- _TO DO_
Go through the records below and copy out every line holding "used".

- _MATERIAL PROVIDED_
▼

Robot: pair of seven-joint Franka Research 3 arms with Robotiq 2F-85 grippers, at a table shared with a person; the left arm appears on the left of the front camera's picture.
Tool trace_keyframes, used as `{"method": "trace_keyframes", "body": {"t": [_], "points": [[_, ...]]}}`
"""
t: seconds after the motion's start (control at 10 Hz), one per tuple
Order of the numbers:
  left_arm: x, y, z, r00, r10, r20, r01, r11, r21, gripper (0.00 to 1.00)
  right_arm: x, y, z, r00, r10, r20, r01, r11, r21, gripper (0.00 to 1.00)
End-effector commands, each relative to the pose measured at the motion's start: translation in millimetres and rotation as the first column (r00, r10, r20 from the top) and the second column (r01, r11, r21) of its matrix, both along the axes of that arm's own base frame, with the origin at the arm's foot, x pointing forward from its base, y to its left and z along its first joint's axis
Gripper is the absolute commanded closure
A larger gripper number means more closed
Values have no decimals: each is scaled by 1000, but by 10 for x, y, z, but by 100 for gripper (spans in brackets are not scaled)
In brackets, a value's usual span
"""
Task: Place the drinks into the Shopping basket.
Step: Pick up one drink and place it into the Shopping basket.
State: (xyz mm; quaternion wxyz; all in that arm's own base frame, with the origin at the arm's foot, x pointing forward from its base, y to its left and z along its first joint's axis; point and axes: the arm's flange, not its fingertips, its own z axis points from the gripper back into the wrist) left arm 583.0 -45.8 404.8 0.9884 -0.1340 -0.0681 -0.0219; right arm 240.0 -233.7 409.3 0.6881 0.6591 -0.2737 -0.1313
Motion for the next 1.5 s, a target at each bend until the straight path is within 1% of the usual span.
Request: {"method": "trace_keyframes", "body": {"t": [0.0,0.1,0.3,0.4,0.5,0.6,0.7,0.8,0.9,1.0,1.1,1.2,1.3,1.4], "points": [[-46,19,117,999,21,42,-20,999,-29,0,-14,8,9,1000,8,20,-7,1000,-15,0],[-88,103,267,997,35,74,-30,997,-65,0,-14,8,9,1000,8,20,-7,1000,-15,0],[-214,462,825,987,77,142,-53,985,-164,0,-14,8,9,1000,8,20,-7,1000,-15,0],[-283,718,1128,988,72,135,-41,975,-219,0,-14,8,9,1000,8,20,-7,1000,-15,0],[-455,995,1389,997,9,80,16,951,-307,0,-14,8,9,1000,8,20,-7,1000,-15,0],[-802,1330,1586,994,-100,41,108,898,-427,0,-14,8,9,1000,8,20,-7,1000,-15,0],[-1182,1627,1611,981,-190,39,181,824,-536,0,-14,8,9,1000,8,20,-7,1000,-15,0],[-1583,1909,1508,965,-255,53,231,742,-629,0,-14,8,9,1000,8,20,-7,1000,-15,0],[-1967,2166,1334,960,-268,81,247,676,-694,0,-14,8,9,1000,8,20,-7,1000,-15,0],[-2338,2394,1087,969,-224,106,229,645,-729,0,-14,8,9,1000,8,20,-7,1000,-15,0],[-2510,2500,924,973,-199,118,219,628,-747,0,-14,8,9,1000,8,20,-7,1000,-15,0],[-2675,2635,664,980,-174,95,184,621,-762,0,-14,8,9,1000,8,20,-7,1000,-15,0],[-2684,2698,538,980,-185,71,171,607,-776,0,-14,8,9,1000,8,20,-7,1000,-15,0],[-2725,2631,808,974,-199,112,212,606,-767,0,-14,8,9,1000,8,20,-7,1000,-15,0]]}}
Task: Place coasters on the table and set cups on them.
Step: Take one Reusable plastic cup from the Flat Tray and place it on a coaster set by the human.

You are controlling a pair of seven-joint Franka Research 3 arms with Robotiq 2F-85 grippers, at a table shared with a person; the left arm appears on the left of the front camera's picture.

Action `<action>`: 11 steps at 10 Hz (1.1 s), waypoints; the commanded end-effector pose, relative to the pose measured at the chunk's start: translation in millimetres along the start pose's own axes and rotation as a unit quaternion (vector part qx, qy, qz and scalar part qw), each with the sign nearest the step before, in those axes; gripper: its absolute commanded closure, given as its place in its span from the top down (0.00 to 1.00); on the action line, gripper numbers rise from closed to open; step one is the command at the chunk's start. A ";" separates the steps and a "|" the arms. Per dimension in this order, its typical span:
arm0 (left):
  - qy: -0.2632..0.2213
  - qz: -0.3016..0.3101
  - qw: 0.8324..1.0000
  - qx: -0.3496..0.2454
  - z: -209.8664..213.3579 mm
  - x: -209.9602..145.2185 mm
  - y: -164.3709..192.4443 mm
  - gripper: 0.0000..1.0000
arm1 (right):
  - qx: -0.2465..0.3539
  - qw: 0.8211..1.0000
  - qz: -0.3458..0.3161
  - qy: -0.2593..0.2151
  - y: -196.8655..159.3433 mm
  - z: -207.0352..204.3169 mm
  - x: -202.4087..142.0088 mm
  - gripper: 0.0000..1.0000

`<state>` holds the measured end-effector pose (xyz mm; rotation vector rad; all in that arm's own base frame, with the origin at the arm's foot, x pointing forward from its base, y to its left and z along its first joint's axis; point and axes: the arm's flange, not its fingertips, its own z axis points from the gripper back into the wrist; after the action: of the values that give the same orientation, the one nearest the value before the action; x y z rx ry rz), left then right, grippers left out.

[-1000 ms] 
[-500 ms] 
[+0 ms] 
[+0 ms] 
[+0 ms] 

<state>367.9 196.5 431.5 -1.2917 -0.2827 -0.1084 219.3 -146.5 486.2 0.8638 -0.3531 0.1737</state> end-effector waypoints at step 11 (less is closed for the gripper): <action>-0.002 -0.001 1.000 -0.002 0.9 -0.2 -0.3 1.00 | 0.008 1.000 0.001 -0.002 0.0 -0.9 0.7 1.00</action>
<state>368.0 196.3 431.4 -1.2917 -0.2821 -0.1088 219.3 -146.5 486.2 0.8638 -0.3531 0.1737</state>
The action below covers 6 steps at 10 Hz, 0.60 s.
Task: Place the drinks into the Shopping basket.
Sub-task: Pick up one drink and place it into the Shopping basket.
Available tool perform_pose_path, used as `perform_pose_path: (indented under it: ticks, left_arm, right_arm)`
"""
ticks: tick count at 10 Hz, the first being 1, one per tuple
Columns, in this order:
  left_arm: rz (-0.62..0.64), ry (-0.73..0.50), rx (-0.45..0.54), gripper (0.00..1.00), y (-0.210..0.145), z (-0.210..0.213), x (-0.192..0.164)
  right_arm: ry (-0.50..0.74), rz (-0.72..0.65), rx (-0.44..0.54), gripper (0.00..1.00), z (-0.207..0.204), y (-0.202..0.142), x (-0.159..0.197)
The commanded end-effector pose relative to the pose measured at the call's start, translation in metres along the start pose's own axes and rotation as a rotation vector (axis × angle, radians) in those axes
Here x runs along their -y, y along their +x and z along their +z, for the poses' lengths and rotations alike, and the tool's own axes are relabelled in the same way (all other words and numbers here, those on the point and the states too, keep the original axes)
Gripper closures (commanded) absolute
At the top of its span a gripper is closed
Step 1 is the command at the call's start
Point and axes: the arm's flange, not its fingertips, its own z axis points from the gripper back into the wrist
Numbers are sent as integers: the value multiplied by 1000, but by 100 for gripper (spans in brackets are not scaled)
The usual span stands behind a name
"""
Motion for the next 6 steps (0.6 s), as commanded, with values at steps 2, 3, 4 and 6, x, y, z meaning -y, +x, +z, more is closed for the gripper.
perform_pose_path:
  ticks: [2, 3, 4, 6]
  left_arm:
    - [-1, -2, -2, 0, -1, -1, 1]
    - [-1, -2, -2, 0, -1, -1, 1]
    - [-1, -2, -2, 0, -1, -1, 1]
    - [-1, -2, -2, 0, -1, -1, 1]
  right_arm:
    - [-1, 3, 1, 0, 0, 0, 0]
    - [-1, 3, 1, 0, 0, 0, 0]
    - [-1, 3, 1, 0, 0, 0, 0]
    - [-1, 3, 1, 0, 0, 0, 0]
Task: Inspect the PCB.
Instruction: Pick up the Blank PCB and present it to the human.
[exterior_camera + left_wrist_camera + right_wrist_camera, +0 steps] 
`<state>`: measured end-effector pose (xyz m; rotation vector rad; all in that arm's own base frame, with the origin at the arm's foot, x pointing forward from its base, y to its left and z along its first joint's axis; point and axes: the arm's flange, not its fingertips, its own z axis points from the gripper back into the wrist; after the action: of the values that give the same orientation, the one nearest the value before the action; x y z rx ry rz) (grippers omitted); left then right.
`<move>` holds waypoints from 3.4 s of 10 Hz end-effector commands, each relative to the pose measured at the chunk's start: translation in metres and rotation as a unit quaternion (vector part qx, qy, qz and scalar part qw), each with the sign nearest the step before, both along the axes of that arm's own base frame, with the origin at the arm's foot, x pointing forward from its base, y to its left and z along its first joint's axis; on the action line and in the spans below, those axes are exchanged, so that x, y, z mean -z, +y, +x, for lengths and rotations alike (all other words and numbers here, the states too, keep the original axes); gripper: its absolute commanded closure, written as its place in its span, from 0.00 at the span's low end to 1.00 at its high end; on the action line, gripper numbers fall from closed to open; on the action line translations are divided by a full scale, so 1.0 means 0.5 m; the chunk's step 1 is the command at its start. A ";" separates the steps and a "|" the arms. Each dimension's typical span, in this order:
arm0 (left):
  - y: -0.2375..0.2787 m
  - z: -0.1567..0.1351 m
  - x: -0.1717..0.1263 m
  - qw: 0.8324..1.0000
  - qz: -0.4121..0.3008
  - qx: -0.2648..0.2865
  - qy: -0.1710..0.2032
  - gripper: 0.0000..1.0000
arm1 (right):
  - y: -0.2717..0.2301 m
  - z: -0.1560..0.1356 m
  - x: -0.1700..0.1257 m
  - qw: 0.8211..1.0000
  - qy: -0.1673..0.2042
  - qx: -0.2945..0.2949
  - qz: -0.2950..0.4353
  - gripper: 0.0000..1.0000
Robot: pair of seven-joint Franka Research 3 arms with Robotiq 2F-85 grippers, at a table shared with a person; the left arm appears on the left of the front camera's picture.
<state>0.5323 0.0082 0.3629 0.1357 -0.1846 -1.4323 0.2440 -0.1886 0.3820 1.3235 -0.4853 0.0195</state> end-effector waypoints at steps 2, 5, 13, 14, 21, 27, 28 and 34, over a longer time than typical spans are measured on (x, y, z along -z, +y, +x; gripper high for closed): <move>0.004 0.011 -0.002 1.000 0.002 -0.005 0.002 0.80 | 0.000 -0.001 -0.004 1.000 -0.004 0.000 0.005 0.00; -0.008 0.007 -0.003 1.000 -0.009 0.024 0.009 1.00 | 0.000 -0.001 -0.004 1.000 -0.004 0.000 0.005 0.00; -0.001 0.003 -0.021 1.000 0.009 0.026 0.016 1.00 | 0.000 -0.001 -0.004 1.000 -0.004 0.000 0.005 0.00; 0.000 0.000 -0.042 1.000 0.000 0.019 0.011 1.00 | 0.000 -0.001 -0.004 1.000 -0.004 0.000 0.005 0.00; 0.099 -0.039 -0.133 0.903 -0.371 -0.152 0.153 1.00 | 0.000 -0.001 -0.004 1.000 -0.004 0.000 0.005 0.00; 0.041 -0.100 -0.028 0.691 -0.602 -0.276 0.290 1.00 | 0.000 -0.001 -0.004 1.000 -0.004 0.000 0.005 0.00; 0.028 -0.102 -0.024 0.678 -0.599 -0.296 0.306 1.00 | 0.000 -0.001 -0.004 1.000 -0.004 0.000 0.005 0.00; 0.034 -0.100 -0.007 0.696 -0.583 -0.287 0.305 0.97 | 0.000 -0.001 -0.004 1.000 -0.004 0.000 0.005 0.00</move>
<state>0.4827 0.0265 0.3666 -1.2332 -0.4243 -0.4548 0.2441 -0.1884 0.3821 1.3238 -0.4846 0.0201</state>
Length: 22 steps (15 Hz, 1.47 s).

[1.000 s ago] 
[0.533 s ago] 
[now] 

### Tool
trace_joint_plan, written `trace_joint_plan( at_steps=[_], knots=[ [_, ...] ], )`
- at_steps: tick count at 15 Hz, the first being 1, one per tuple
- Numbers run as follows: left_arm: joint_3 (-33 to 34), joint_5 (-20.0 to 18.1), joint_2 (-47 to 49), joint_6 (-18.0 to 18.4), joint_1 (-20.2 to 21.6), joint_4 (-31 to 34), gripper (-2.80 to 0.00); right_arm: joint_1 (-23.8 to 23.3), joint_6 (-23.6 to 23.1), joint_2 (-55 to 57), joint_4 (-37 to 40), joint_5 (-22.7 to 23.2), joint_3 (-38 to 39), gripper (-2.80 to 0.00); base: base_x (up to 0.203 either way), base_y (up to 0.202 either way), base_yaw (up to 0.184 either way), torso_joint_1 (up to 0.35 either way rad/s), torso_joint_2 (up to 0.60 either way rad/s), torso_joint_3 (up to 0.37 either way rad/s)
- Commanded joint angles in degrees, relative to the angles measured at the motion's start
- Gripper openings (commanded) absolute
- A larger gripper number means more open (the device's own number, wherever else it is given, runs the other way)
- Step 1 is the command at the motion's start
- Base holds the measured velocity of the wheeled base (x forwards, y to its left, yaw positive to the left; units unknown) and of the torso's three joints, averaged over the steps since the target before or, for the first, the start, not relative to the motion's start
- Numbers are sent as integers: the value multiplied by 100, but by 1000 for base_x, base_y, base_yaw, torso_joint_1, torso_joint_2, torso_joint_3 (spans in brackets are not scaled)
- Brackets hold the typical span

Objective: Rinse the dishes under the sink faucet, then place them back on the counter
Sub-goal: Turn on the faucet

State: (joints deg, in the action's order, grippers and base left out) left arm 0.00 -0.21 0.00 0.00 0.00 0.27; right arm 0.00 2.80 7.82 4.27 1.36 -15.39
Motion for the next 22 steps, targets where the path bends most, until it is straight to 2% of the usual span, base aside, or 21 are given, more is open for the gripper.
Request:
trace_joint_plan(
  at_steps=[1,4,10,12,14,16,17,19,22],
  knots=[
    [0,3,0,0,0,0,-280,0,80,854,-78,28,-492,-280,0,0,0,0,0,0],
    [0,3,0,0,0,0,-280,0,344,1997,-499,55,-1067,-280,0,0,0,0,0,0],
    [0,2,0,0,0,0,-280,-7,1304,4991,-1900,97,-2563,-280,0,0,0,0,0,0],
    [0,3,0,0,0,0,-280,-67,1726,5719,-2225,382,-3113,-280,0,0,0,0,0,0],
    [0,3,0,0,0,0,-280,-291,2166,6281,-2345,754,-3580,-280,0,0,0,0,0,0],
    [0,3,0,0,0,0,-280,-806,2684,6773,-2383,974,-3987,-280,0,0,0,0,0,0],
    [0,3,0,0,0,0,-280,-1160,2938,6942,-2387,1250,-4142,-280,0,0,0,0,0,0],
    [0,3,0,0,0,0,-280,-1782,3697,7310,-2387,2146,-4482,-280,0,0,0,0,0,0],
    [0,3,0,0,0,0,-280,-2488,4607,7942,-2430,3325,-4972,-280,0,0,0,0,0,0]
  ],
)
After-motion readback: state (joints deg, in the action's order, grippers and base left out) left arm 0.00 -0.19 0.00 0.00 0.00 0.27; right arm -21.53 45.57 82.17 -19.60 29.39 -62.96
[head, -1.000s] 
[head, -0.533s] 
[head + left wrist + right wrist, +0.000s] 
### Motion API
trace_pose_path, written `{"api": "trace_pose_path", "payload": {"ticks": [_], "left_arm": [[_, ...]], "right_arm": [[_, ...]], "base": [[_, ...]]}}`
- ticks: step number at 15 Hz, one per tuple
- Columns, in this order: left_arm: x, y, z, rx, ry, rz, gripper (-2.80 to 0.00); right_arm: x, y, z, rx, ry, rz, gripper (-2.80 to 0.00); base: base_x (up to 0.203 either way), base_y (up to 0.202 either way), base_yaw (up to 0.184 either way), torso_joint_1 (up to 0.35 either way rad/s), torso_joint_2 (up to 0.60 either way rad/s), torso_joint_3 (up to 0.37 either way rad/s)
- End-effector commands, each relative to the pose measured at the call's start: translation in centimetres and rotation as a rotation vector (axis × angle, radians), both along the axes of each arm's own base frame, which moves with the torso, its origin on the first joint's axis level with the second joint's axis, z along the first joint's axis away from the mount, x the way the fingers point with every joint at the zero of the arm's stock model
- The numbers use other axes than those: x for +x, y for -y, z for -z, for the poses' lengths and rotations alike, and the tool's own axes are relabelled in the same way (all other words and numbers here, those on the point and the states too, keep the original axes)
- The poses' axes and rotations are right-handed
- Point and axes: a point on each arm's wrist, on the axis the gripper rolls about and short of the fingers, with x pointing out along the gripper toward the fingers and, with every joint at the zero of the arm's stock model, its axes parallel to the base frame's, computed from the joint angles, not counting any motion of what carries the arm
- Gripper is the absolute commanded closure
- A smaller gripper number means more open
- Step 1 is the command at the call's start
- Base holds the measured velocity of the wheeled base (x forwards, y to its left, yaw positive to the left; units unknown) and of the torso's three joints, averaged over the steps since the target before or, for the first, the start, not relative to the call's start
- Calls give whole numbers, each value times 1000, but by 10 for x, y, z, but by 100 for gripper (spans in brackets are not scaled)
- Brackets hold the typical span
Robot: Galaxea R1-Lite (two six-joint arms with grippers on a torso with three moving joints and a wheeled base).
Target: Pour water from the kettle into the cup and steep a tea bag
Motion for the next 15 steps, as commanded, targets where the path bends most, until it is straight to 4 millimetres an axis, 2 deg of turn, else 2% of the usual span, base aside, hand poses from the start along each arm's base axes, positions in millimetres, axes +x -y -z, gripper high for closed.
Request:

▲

- _TASK OUTPUT_
Tool trace_keyframes, used as `{"method": "trace_keyframes", "body": {"t": [_], "points": [[_, ...]]}}`
Available tool perform_pose_path, used as `perform_pose_path: (indented under it: ticks, left_arm, right_arm)`

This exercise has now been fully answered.